Siamo alla resa dei conti tra Trump e l’impero britannico?

I colloqui che il presidente Trump ha tenuto con Vladimir Putin e Xi Jinping a Osaka dimostrano che si è liberato da alcuni dei vincoli impostigli dal Russiagate. Trump è anche ben consapevole (almeno in parte) del fatto che l’establishment e i servizi segreti britannici hanno avuto un ruolo di primo piano nel tentativo di cambio di regime contro di lui, nonché nei vari episodi che hanno sabotato precedenti potenziali vertici con i leader russi e cinesi. Il ruolo sporco di Londra è stato nuovamente evidenziato nella fuga di dispacci segreti inviati dall’ambasciatore britannico a Washington, Sir Kim Darroch (foto), che includeva molti commenti dispregiativi su Trump e la sua Amministrazione, nonché accenni all’uso di “operazioni di false flag”. L’ambasciatore britannico è stato costretto a dimettersi, e questo è un segnale positivo.

I dispacci pubblicati dal Daily Mail il 6 luglio mostrano anche come Sir Kim, un ufficiale di carriera nell’intelligence e diplomatico, raccomandava di piazzare pedine britanniche il più vicino possibile al Presidente Trump per “allagare la zona” dei consigli che riceve. Questo di per sé dovrebbe innescare un’indagine completa sulle interferenze straniere negli Stati Uniti.

Il discorso di Trump alla nazione il 4 luglio, festa dell’indipendenza, rifletteva anche un nuovo senso di fiducia e una comprensione del vero nemico dell’America. In uno dei numerosi riferimenti alla Rivoluzione Americana, ha ricordato che la repubblica fu forgiata nello scontro contro l’impero britannico. Dopo aver citato l’apertura della Dichiarazione di Indipendenza, Trump ha ricordato al pubblico che gli inglesi “volevano distruggere la rivoluzione nella culla”. Ha ricordato come i soldati del generale Washington “rovesciarono una statua di re Giorgio e ne fecero proiettili per la battaglia”.

Uno dei passaggi più rilevanti del discorso di Trump è stato il riferimento alla missione Apollo e a una prossima missione su Marte. La “bandiera americana piantata sulla superficie della Luna” mostrò che “per gli Americani niente è impossibile”. E ha aggiunto: “torneremo presto sulla Luna e un giorno pianteremo la bandiera americana su Marte”.

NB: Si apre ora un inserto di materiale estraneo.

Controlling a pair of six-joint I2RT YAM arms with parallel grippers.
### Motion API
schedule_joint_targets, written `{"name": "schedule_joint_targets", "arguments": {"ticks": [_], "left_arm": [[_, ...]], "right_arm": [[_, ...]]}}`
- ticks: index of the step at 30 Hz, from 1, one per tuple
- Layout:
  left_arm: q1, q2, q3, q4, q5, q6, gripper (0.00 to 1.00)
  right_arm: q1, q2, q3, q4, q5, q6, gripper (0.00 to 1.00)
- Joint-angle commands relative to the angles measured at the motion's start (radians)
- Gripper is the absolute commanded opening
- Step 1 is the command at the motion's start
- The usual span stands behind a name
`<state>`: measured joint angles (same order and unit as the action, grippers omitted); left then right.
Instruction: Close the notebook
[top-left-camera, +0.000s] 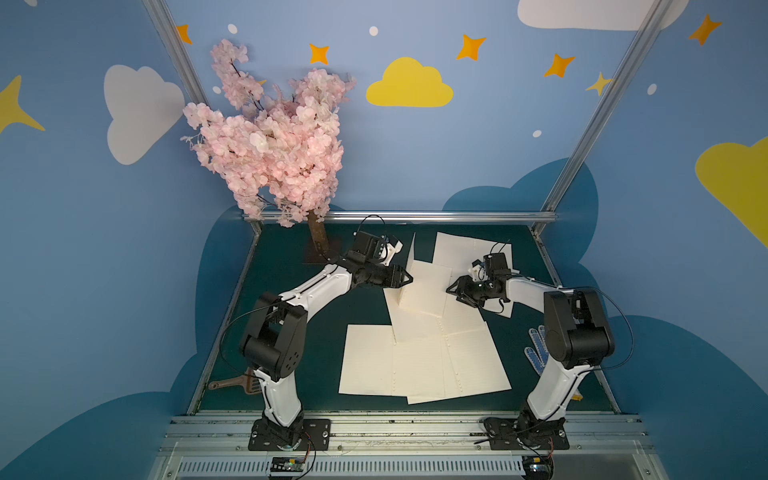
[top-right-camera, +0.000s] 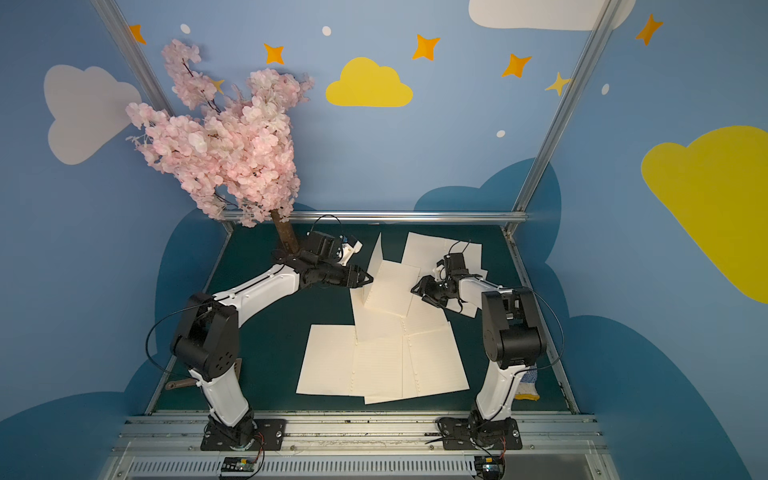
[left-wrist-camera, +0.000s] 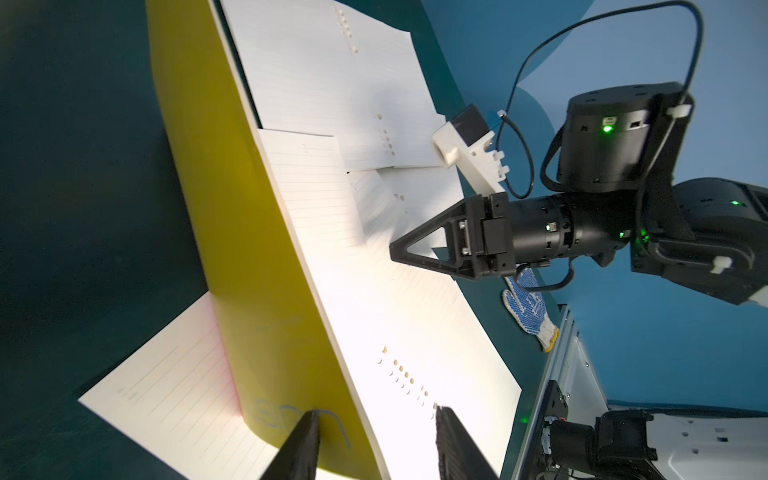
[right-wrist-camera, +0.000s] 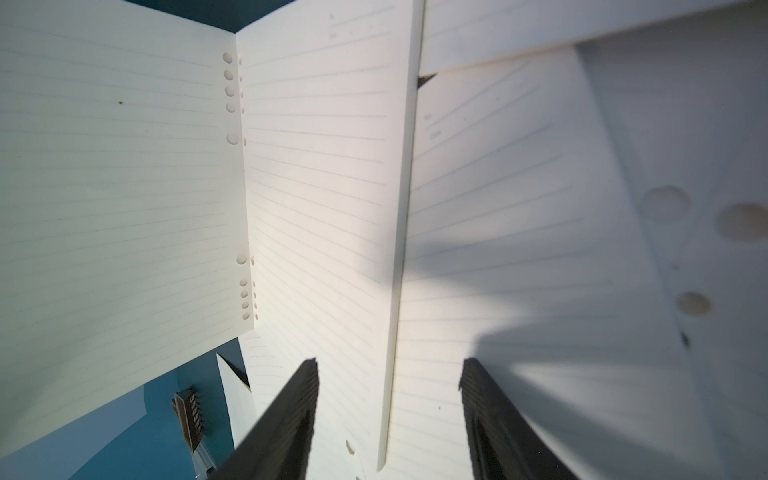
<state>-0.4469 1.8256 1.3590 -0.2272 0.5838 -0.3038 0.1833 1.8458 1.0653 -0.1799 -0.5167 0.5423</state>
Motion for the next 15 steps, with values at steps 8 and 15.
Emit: {"name": "schedule_joint_targets", "arguments": {"ticks": [8,15], "left_arm": [[-0.022,0.094,0.048,0.067,0.167,-0.023,0.48],[-0.046,0.135,0.075,0.074,0.194,-0.026,0.49]], "right_arm": [[-0.024,-0.096,-0.028,-0.018,-0.007,0.008,0.58],[-0.037,-0.124,-0.039,-0.025,-0.008,0.009,0.59]]}}
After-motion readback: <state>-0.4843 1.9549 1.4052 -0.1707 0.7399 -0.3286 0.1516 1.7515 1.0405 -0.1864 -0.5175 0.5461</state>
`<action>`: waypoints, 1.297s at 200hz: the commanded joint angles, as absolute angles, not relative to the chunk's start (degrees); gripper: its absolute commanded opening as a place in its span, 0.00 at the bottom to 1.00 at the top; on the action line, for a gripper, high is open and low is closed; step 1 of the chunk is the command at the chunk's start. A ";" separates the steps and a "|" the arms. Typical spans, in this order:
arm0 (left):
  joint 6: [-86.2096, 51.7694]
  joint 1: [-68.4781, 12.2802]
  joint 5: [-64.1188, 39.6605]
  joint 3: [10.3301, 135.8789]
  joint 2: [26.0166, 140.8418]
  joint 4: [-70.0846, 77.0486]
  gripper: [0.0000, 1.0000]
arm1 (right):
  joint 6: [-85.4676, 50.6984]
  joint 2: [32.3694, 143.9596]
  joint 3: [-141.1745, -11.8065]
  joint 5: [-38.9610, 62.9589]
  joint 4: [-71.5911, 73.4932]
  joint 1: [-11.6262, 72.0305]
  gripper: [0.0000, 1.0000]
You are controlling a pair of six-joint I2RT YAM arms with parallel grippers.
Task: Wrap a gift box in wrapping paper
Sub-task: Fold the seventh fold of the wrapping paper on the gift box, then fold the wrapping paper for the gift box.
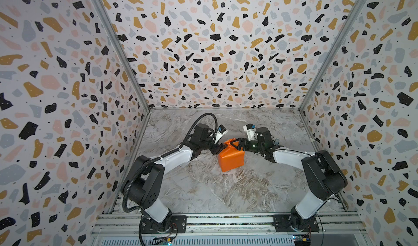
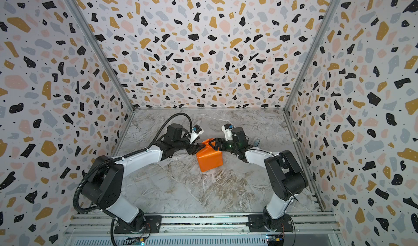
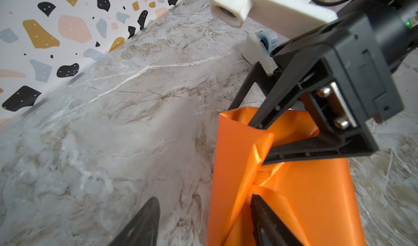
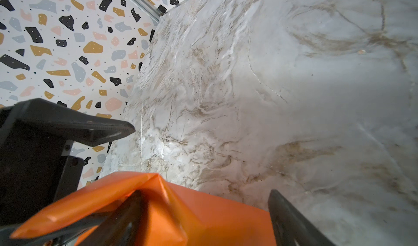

Donald Trump ha anche fatto delle osservazioni molto significative che mostrano il motivo per cui ha subìto l’ira del “partito della guerra” in un’intervista con Tucker Carlsson per Fox News, che ha ricevuto quasi nessuna eco presso i media europei.

Afghanistan: nell’intervista, fatta in Giappone ma non trasmessa fino al 1 luglio, Trump ha sottolineato che gli Stati Uniti sono lì da diciannove anni e non per vincere una guerra, ma sono diventati una forza di polizia. “Siamo il poliziotto di tutto il mondo” e non dovremmo stare lì. La Russia, ha detto, “non sorveglia il mondo… sorveglia la Russia”. La Cina non sorveglia e non “ha truppe ovunque. Hanno gente che estrae i minerali dal terreno. Non hanno truppe”.

Iraq: discutendo degli attacchi al World Trade Center, Trump ha detto in un inciso che l’Amministrazione di Bush “attaccò il Paese sbagliato”. I terroristi “non vennero dall’Iraq”. Quello che non ha menzionato è che quindici dei diciannove terroristi nell’attentato dell’11 settembre erano sauditi…

Decadenza delle città statunitensi: quando Carlson ha portato a esempio la pulizia delle città in Giappone, a differenza della sporcizia, dei graffiti e dei drogati per le strade di New York, San Francisco, ecc., Trump ha indicato che il governo federale potrebbe fare qualcosa per porre fine a una tale situazione “vergognosa”, che includerebbe il numero crescente di senzatetto. Lo ha incolpato sulla politica dei “santuari” avviata circa due anni fa dall'”establishment liberale”.